For the purposes of the above, the expression an “offer of Pre-emptive Rights and New Shares to the public” in relation to Pre-emptive Rights and New Shares in any Relevant Member State means the communication in any form and by any means of sufficient information on the terms of the Offering, the Pre-emptive Rights and the New Shares so as to enable a shareholder and/or an investor to decide whether to acquire the Pre-emptive Rights and acquire or subscribe for the New Shares.

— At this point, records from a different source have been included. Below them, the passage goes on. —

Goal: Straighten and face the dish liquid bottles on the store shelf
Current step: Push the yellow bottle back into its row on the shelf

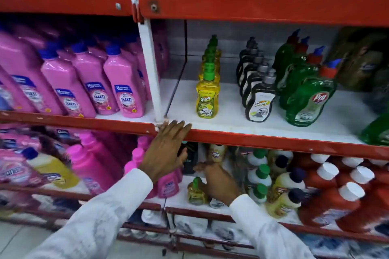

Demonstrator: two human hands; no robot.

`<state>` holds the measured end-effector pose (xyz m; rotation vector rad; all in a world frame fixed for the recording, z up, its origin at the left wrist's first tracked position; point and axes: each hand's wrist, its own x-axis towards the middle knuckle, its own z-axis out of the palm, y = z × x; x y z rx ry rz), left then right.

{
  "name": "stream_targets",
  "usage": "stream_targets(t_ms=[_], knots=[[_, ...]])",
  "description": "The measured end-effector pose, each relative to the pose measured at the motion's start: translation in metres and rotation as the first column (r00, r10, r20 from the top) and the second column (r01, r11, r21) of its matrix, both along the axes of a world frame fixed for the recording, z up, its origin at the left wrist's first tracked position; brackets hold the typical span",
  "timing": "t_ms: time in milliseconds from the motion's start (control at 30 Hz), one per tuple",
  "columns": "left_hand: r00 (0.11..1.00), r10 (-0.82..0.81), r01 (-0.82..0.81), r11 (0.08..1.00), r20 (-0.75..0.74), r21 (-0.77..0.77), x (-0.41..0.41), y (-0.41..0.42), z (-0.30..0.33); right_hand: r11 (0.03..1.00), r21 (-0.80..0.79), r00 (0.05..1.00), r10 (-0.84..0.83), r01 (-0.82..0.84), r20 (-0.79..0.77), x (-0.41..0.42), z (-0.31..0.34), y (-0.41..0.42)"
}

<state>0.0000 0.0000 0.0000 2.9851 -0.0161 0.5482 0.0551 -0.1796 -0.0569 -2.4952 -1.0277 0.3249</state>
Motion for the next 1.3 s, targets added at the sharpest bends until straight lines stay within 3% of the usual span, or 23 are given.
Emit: stream_targets(t_ms=[133,333,600,800,1000,1133,1300], knots=[[1.0,0.004,-0.004,0.997,0.003,-0.071,-0.002,0.0,0.001,0.99,-0.142,0.996,0.006,-0.019,-0.089,0.0,-0.028,0.015],[0.999,-0.021,0.029,0.98,0.039,-0.196,-0.001,0.004,-0.003,0.995,-0.078,0.993,-0.067,0.059,-0.1,0.004,-0.015,0.015],[0.983,-0.065,0.12,0.938,0.172,-0.327,0.006,0.019,-0.009,0.915,0.347,0.978,-0.207,0.205,-0.032,-0.015,0.131,-0.03],[0.973,0.01,0.081,0.921,0.231,-0.381,0.001,0.007,-0.01,0.808,0.567,0.971,-0.231,0.158,0.058,0.0,0.221,-0.024],[0.989,0.043,0.014,0.924,0.14,-0.382,-0.002,0.004,-0.005,0.853,0.5,0.971,-0.223,0.151,0.088,0.042,0.235,0.009],[0.992,0.055,-0.007,0.923,0.113,-0.384,-0.002,0.001,-0.002,0.917,0.37,0.976,-0.197,0.149,0.093,0.063,0.229,0.025],[0.995,0.072,-0.041,0.936,0.075,-0.349,-0.005,-0.007,0.001,0.926,0.34,0.979,-0.193,0.163,0.056,0.072,0.222,0.027]])
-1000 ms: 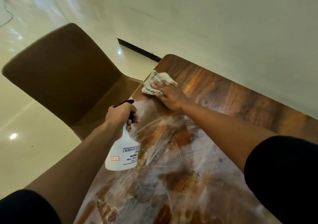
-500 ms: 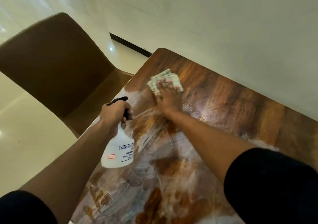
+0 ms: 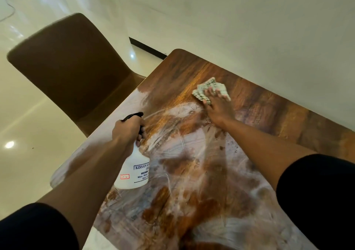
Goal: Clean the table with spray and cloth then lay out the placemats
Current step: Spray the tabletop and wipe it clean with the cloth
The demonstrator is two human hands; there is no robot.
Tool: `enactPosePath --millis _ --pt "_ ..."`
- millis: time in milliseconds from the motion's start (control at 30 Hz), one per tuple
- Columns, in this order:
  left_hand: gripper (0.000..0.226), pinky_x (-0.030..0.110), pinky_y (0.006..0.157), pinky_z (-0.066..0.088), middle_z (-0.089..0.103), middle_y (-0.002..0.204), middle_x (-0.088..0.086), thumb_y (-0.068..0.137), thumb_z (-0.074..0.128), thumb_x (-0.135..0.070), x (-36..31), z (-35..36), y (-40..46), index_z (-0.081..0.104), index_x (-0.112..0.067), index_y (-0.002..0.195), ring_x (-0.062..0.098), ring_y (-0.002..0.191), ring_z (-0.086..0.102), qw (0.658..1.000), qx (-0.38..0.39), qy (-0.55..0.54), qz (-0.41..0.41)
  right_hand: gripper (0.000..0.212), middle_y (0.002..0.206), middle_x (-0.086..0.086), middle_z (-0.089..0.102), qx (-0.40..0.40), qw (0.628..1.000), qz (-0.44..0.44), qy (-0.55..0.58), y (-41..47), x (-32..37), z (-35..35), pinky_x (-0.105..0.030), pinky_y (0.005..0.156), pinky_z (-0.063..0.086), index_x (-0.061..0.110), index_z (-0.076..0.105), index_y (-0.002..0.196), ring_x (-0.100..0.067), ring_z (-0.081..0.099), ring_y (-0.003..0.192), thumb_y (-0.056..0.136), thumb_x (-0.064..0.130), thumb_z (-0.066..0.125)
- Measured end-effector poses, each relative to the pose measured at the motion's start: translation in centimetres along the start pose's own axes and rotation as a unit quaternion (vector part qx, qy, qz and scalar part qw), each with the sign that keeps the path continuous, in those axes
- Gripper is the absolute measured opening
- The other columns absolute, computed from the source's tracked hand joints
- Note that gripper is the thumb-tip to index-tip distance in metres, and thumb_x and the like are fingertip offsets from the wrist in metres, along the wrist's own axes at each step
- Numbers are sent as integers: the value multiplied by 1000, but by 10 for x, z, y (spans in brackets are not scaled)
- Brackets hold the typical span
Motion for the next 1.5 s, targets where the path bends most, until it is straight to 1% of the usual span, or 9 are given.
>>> enactPosePath --millis 133,333,400,533,700,900,1133,1300,1500 --pt "14 28 45 37 68 74 17 93 63 -8 7 3 -23 76 -7 99 11 42 47 1000 -3 -4 -19 57 173 3 6 -4 996 94 4 -10 -14 -6 -45 129 7 27 18 164 -22 4 159 111 43 31" --pt "17 27 45 36 65 63 11 94 64 -9 29 -17 -41 66 -19 80 17 50 49 999 -19 -13 -23 60 173 3 4 26 998 54 9 -14 73 18 -50 127 13 29 15 164 -27 7 159 109 48 31" --pt "14 27 44 35 57 64 6 94 63 -10 38 -25 -45 68 -23 96 15 50 46 999 -28 -21 -30 61 173 2 6 50 999 -12 -16 -27 121 38 -53 122 19 32 12 164 -29 12 157 108 52 28" --pt "58 26 46 32 55 68 4 100 56 -8 57 -46 -48 54 -31 153 12 50 49 999 -23 -14 -27 62 173 2 4 121 967 -218 -59 -75 195 77 -45 125 8 29 13 165 -23 2 159 109 51 30" --pt "60 26 44 35 67 76 10 101 58 -7 64 -57 -50 50 -24 158 14 54 57 1000 -15 -18 -21 61 171 12 3 132 930 -339 -54 -92 159 75 -35 125 -4 34 12 164 -12 -4 158 107 54 22" --pt "42 24 39 35 71 72 16 101 58 -7 64 -60 -48 63 -4 142 9 39 46 999 6 -1 -45 74 171 8 16 33 989 -145 -6 -57 79 33 -45 124 17 33 22 163 -19 12 158 98 67 10" --pt "48 23 36 37 72 85 21 102 57 -9 61 -72 -38 56 5 148 6 35 46 999 28 5 -39 61 173 1 4 -26 996 68 -47 -45 73 39 -48 127 5 26 13 164 -26 2 159 109 43 33" --pt "18 26 42 35 73 81 21 99 59 -12 57 -83 -34 71 -1 91 11 43 47 998 25 1 -63 64 173 0 1 31 996 -66 -54 -60 175 71 -49 127 9 27 5 165 -25 2 159 109 48 29" --pt "26 27 52 31 66 59 10 88 60 -4 51 -102 -31 64 -23 71 30 77 57 997 -35 -52 -35 59 172 3 3 110 934 -332 -77 -82 253 112 -42 127 -1 27 14 164 -20 -2 159 110 37 36"
Point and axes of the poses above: each hand's wrist, its own y-axis towards the middle knuckle, its own z-axis out of the palm, x = y × z, the point moved 3 cm from there along y, towards the middle knuckle
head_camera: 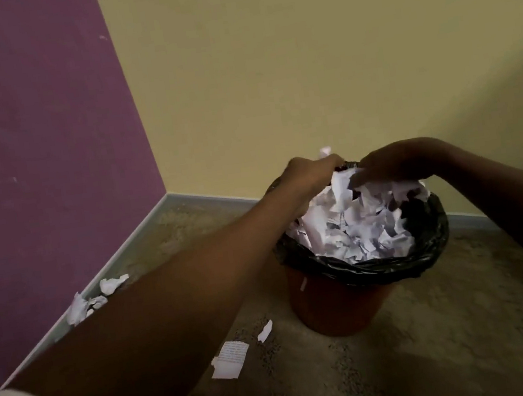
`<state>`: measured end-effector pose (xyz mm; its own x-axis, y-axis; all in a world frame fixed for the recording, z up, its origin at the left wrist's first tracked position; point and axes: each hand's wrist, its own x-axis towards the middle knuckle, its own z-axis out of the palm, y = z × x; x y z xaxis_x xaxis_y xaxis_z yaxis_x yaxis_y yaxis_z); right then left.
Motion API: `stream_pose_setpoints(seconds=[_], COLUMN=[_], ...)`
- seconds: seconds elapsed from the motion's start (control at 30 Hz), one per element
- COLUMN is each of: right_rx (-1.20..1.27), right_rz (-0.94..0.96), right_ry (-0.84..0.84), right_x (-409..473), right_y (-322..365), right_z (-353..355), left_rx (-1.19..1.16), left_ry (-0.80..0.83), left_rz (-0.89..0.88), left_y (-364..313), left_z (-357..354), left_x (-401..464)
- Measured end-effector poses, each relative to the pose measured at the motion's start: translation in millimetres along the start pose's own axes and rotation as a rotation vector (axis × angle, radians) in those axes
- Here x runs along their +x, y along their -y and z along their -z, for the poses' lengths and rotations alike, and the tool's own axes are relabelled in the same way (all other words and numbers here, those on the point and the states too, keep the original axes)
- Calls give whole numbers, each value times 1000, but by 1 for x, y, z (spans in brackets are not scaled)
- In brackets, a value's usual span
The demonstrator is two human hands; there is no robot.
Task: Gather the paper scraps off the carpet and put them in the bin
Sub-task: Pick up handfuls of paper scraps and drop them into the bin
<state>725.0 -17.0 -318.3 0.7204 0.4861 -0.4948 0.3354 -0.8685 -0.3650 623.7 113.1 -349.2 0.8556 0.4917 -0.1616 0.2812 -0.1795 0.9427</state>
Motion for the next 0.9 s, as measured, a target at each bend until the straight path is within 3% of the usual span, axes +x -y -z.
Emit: stream_pose_setpoints(seconds=[0.13,0.3,0.53,0.63,0.73,0.9], right_rx=[32,-24,-184,-41,33,-85], right_rz=[-95,-48,229,423,485,423], right_ry=[19,5,-279,-101,92,107], right_x=[-6,-3,-1,-22,-38,-35], right_y=[3,15,33,47,64,82], right_z=[3,8,10,-3,-23,-56], left_rx=[-7,-107,-226,-283,-405,-499], left_ry=[185,224,-129,-193,-209,-265], left_rz=[36,-15,-165,-185,-145,-114], left_y=[-10,-22,-15,-9,-7,-6], left_z=[0,9,9,18,36,72], left_x=[-5,-5,5,14,22,24])
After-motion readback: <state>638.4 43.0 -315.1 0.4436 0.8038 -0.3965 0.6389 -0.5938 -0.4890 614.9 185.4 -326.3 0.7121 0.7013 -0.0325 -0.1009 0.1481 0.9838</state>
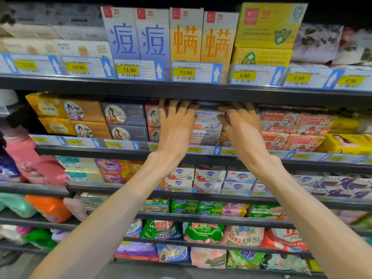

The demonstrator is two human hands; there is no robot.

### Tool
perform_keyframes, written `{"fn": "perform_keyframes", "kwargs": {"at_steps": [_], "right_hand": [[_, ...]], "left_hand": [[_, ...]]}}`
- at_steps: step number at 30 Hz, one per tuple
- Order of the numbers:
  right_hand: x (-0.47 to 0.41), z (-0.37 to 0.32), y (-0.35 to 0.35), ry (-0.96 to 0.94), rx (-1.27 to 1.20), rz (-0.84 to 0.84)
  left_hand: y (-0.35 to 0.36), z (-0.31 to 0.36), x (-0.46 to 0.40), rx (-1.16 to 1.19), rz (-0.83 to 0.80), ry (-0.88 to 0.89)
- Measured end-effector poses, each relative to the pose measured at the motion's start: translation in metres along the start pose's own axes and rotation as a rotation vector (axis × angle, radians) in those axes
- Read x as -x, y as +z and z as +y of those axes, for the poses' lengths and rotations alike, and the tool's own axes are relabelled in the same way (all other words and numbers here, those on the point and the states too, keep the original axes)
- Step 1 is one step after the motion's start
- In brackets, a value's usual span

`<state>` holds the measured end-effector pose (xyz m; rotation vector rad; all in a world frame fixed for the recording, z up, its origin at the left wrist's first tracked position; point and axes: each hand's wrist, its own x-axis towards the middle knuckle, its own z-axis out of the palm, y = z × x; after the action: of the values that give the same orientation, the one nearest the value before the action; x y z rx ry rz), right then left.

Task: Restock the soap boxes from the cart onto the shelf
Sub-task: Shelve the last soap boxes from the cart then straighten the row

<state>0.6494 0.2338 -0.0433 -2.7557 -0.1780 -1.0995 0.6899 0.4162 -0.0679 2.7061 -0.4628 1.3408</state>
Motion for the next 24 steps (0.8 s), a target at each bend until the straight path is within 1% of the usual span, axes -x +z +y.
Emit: {"fn": "perform_keyframes", "kwargs": {"at_steps": [4,11,14,17,19,21,24], "right_hand": [[0.0,0.001,0.0,-0.018,-0.002,0.018],[0.0,0.004,0.002,-0.011,-0.038,0.024],[0.001,0.005,0.003,-0.039,-0.03,0.038],[0.012,0.006,-0.002,-0.06,-0.014,0.055],[0.026,0.008,-0.007,-0.089,-0.045,0.078],[0.045,0.013,-0.011,-0.126,-0.11,0.11],[0.069,0.031,-0.021,-0.065,-0.138,0.103]], "left_hand": [[-0.003,0.001,0.001,-0.003,0.052,0.018],[-0.005,0.002,0.0,0.032,0.038,0.023],[-0.008,0.003,0.002,0.04,0.048,0.027],[-0.018,0.013,0.012,0.116,0.032,0.022],[-0.027,0.027,0.023,0.207,0.022,0.064],[-0.032,0.046,0.034,0.291,0.0,0.143],[-0.031,0.078,0.04,0.348,-0.073,0.239]]}}
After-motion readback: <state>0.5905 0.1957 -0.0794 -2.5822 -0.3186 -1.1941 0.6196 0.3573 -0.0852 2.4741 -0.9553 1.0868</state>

The Prospectus is only being distributed to, and is only directed at, and the information in the Material is only directed at and intended for, (i) persons outside the UK or (ii) “investment professionals” falling within Article 19(5) of the Financial Services and Markets Act 2000 (Financial Promotion) Order 2005 (the “Financial Promotion Order”) or (iii) “high net worth companies” and other persons to whom it may lawfully be communicated, falling within the meaning of Article 49(2)(a) to (d) of the Financial Promotion Order (all such persons being “Relevant Persons”). Pre-emptive Rights and New Shares are only available to Relevant Persons and any invitation, offer or agreement to subscribe for, purchase or otherwise acquire such Pre-emptive Rights or New Shares will be engaged in only with Relevant Persons. Any person who is not a Relevant Person should not act on or rely upon the Material or any of its contents.
If you are not permitted to view the Material or are in doubt as to whether you are permitted to view the Material, please exit this webpage.
By proceeding, you will be deemed to have accepted and confirmed the following:
- You are either (a) a non-U.S. person (as defined in Regulation S under the U.S. Securities Act) or seeking access for the account or benefit of one or more such non-U.S. persons or (b) a QIB or Accredited Investor (each as defined above); and
- You are not a resident of or located (physically present) in Australia, Canada, Japan or any other Excluded Territory; and
- That you are either
- resident of and physically present in Denmark; or
- resident and physically present outside Denmark and each of the jurisdictions referred to in clauses 1and 2 above and, in that case, you are authorized to access the information and documents on this website without being subject to any legal restriction and without any further action required by the Company.